(Re)conceptualizing and (re)theorizing difference is one of the core ways in which sociolinguistic scholarship involves itself with projects of social advocacy for marginalized groups. While variationist scholars counter deficit views by demonstrating the logic and coherence of linguistic difference, those taking a more social constructivist approach argue that difference and its consequences are ideological constructs that produce marginality. In this talk, I use my own trajectory as a scholar to discuss these approaches, along with an additional way of conceptualizing difference: as a real fact based on embodied experiences of unequal material conditions. I build on theories of chronotopes and scales and my recent ethnographic research with migrant domestic worker activists in Hong Kong to argue that a recognition of difference as real and material has important implications for sociolinguistic research and advocacy. More specifically, I demonstrate how it (1) allows scholars to reflect on the limits and possibilities of research that seeks social transformation through retheorization of language and (2) enables a recognition of the “special” status of the knowledge of materially marginalized groups. I also provide concrete examples of how such materialist approaches have informed my research and advocacy work, and make note of the unresolved dimensions of this ongoing work.
Speaker
Professor Lydia Kwa-Che Medill CATEDRAL (City University of Hong Kong)

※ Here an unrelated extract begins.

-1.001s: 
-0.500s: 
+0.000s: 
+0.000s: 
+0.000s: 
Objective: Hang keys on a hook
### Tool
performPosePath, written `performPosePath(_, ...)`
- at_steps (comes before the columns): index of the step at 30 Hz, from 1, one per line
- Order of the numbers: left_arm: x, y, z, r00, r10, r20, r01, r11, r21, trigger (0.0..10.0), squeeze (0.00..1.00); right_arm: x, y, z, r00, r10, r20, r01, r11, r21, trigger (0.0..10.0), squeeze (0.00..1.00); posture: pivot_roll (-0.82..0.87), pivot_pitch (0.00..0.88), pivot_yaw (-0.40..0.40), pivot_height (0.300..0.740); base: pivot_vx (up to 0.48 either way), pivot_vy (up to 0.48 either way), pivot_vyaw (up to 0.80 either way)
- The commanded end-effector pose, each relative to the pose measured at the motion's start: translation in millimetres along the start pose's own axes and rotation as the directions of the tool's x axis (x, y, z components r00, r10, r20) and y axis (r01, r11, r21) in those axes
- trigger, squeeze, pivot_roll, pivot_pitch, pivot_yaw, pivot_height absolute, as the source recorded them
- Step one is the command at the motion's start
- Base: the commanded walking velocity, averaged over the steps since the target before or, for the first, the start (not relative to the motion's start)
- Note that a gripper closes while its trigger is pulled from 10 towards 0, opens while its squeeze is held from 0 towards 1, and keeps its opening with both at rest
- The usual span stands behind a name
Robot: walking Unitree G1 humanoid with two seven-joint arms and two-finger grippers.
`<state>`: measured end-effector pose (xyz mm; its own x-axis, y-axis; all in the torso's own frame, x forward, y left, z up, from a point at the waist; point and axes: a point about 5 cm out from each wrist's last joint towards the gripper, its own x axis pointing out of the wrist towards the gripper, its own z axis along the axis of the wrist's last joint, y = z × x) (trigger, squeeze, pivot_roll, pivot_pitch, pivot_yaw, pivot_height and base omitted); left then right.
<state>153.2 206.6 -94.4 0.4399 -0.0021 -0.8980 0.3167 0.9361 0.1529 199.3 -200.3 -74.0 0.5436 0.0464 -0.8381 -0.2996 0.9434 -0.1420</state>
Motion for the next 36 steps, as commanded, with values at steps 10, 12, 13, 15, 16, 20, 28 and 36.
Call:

Lydia Catedral is an Assistant Professor in the Department of Linguistics and Translation at City University of Hong Kong. She is a sociolinguist whose research focuses on the intersections between language, identity, and morality across time and space. She has conducted ethnographic research with different groups of transnational migrants, including her current work with progressive organizations led by migrant domestic workers in Hong Kong. In her trajectory as a scholar, she has continuously been on a search for connections between sociolinguistic research and social advocacy for marginalized and exploited communities. She has published in Applied Linguistics, Journal of Sociolinguistics and Language in Society and her co-authored book, Chronotopes and Migration: Language, Social Imagination, and Behavior is published with Routledge.